**Task item:**
Which lines in the data below contain the string "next"? Show each one.

**The data:**
********

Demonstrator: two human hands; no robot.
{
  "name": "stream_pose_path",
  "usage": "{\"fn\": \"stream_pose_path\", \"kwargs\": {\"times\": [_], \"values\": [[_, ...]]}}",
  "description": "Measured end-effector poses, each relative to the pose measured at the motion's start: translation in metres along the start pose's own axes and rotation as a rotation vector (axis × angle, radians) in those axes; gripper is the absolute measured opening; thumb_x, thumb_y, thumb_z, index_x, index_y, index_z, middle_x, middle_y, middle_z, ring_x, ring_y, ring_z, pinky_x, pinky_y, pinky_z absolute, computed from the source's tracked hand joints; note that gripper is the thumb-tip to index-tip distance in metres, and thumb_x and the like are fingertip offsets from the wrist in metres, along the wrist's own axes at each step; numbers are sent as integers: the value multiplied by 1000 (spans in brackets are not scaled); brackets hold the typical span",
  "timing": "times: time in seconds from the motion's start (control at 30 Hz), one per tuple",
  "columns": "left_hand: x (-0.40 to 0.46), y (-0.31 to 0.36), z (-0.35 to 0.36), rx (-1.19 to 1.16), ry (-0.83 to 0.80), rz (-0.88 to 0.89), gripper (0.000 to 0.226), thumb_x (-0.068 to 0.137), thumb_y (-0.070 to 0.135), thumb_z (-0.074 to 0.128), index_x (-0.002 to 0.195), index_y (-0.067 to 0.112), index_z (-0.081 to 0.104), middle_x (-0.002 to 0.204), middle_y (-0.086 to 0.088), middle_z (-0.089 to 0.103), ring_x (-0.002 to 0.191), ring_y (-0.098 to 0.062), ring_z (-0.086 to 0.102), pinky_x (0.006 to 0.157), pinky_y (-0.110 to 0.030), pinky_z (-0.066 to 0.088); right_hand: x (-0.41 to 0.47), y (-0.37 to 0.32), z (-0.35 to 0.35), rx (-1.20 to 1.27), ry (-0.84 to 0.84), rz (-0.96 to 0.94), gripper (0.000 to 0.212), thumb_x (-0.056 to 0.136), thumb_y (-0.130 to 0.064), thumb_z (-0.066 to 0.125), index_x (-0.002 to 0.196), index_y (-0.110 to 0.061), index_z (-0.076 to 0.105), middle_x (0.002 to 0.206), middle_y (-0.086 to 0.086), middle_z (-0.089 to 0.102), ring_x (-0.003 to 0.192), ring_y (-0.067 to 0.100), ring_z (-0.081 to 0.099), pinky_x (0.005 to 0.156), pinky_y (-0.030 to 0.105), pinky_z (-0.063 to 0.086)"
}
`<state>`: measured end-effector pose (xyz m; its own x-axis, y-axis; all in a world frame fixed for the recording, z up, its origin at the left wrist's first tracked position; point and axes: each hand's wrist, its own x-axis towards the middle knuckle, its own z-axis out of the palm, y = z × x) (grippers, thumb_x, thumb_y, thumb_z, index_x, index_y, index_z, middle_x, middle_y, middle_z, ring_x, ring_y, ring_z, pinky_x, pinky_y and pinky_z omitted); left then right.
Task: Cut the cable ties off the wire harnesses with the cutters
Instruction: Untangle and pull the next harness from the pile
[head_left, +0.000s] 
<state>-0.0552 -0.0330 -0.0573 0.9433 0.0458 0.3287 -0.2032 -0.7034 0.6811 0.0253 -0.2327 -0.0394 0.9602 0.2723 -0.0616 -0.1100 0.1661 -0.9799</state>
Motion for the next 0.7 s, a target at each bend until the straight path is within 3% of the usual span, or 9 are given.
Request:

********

**Solution:**
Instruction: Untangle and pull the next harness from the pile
Motion for the next 0.7 s, a target at each bend until the straight path is within 3% of the usual span, or 9 are given.

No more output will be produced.